We’ll learn more once the 2015-16 season begins, but at the moment, Saturday might have served as a costly night for the Tampa Bay Lightning. Both Tyler Johnson and Alex Killorn went down with injuries stemming from a 3-2 pre-season win against the Florida Panthers.
“Guys were dropping like flies,” Steven Stamkos told the Tamba Bay Times.
These could be minor situations – just about any ailment will sideline a key asset this time of year – yet one cannot help but wonder if the Lightning might limp into this campaign.
Nikita Kucherov is dealing with his own issues, so that means at least minor issues for one half of the Bolts’ top six forwards.
It’s believed that more will be known about these banged-up Bolts sometime on Sunday.
With knee issues still limiting him, Raffi Torres isn’t as mobile as he once was. Apparently he still moves well enough to leave the usual path of destruction.
It’s the pre-season, so it’s unclear if we’ll get a good look at the check, but Torres received a match penalty for his hit on Anaheim Ducks forward Jakob Silfverberg.
Most accounts were pretty critical of the San Jose Sharks’ chief troublemaker:
It’s too early to tell if Silfverberg is injured. If he is, that’s a significant loss for the Ducks, as he really showed signs of fulfilling his promise (especially during the 2015 playoffs).
As far as Torres goes, he’s hoping to play in the Sharks’ season-opener.

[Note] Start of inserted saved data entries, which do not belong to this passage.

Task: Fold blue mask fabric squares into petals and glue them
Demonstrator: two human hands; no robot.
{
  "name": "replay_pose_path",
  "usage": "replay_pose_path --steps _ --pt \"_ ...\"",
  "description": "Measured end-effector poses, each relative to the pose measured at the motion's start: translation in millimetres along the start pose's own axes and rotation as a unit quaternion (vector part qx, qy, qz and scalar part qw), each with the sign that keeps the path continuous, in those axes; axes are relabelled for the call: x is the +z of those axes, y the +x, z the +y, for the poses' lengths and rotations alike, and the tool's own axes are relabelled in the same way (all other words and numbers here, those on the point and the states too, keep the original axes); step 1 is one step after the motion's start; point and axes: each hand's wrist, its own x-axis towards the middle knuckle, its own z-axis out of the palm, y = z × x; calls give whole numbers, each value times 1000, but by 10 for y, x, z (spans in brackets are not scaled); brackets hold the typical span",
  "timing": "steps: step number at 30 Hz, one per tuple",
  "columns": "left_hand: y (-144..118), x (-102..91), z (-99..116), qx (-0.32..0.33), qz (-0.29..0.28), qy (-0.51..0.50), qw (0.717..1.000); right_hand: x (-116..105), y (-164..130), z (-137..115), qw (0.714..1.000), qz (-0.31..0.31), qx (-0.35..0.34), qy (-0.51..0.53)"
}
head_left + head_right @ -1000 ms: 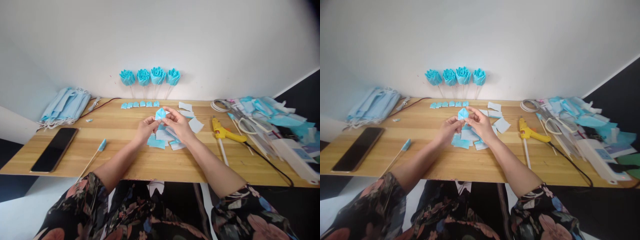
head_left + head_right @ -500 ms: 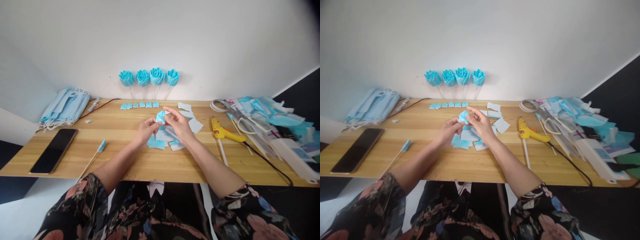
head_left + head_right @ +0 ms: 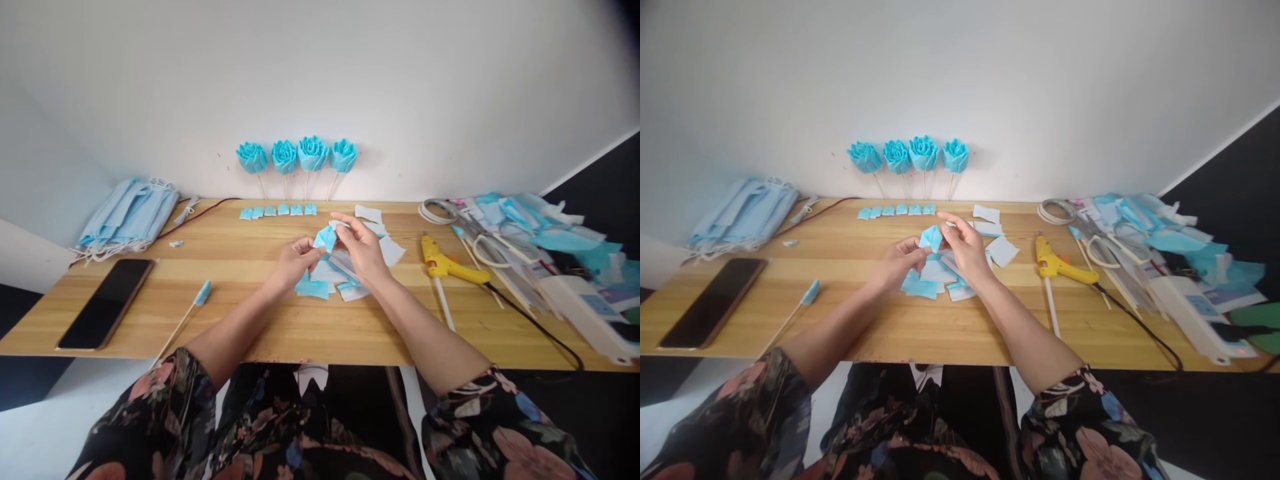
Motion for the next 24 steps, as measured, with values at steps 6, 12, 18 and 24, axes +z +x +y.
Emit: replay_pose_path --steps 6,12,18,24 --pt "-25 11 14 -11 -22 5 1000 11 -11 -31 1000 7 -17 -16" --pt "-20 14 -3 -9 -26 7 1000 10 -8 -38 999 26 -16 -23" --pt "-21 10 -9 -3 -13 20 1000 3 -18 -3 998 -64 9 0" --pt "-14 4 -27 7 -29 36 999 -4 -23 39 995 -82 -14 -52"
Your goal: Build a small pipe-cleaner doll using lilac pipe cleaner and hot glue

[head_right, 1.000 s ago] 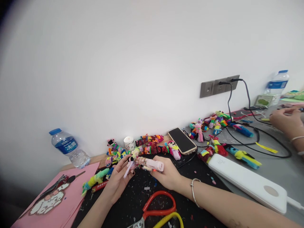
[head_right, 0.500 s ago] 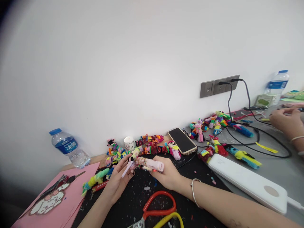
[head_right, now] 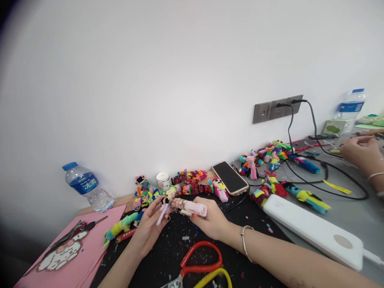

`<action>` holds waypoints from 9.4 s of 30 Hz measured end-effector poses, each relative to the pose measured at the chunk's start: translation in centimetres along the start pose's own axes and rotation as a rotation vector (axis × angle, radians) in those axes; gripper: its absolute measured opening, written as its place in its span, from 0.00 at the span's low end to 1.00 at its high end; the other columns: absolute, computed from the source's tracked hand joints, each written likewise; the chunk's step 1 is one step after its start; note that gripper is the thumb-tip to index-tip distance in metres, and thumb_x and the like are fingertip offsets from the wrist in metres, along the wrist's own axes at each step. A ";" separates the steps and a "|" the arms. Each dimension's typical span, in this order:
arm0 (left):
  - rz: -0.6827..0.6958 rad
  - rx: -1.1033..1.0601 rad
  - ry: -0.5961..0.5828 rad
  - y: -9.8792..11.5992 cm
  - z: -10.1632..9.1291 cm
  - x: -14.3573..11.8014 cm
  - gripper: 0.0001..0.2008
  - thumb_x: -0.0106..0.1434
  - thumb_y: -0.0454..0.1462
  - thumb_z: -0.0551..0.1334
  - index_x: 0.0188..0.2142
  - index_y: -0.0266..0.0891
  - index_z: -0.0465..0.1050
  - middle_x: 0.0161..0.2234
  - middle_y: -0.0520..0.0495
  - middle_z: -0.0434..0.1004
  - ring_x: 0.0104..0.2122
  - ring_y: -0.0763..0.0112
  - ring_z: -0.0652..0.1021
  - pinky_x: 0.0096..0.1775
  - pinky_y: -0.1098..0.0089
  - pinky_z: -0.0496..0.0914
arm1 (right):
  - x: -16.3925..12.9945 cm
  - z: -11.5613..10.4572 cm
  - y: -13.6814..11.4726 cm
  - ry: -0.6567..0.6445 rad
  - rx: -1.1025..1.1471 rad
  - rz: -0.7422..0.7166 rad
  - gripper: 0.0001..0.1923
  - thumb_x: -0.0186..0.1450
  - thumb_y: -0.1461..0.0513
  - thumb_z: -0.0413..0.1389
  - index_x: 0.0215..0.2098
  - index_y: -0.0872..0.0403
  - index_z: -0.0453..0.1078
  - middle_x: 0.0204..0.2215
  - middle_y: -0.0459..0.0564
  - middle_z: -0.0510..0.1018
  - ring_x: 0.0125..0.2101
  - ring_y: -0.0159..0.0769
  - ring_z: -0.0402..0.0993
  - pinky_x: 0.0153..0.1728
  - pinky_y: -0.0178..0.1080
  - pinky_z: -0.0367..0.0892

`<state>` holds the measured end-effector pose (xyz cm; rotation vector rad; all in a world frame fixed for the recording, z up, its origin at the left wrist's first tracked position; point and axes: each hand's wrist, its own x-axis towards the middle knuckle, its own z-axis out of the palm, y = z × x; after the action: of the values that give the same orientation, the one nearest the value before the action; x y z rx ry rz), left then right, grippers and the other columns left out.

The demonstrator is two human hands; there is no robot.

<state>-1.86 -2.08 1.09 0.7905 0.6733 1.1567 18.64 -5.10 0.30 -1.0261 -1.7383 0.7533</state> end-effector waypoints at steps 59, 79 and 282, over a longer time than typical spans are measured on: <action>-0.004 -0.016 0.023 0.1 0.1 0.1 0.16 0.49 0.33 0.70 0.40 0.43 0.76 0.37 0.50 0.76 0.32 0.74 0.76 0.34 0.75 0.69 | 0.0 0.0 -0.3 0.005 -0.014 0.018 0.09 0.60 0.64 0.54 0.25 0.53 0.58 0.20 0.40 0.60 0.21 0.28 0.54 0.22 0.31 0.53; 0.024 -0.153 -0.013 0.0 -0.9 0.4 0.21 0.50 0.31 0.69 0.45 0.43 0.73 0.34 0.51 0.73 0.24 0.81 0.71 0.30 0.76 0.72 | 0.1 -0.2 -0.1 0.038 -0.490 -0.051 0.12 0.62 0.65 0.49 0.45 0.53 0.62 0.40 0.51 0.72 0.37 0.42 0.67 0.38 0.42 0.58; -0.182 0.044 -0.318 -0.7 0.4 -1.3 0.15 0.54 0.31 0.66 0.43 0.39 0.73 0.31 0.49 0.70 0.27 0.78 0.69 0.30 0.74 0.64 | -0.5 0.2 -1.2 -0.027 -0.435 -0.281 0.13 0.67 0.65 0.41 0.23 0.53 0.55 0.21 0.45 0.64 0.24 0.33 0.58 0.26 0.35 0.57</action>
<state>-1.50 -3.56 0.80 0.9080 0.4945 0.8302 18.19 -6.09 0.97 -1.0226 -2.0674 0.2146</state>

Wherever he ends up, he’ll certainly make plenty of enemies on the ice.
Whether it was because of that hit or just the general distaste shared by those sides, it sounds like tonight’s Sharks – Ducks exhibition is getting ugly, in general:
This post will be updated if video of the hit becomes available, and also if we get a better idea of Silfverberg’s condition.
Update: All that’s been announced about Silfverberg is that he’s under evaluation and will not return.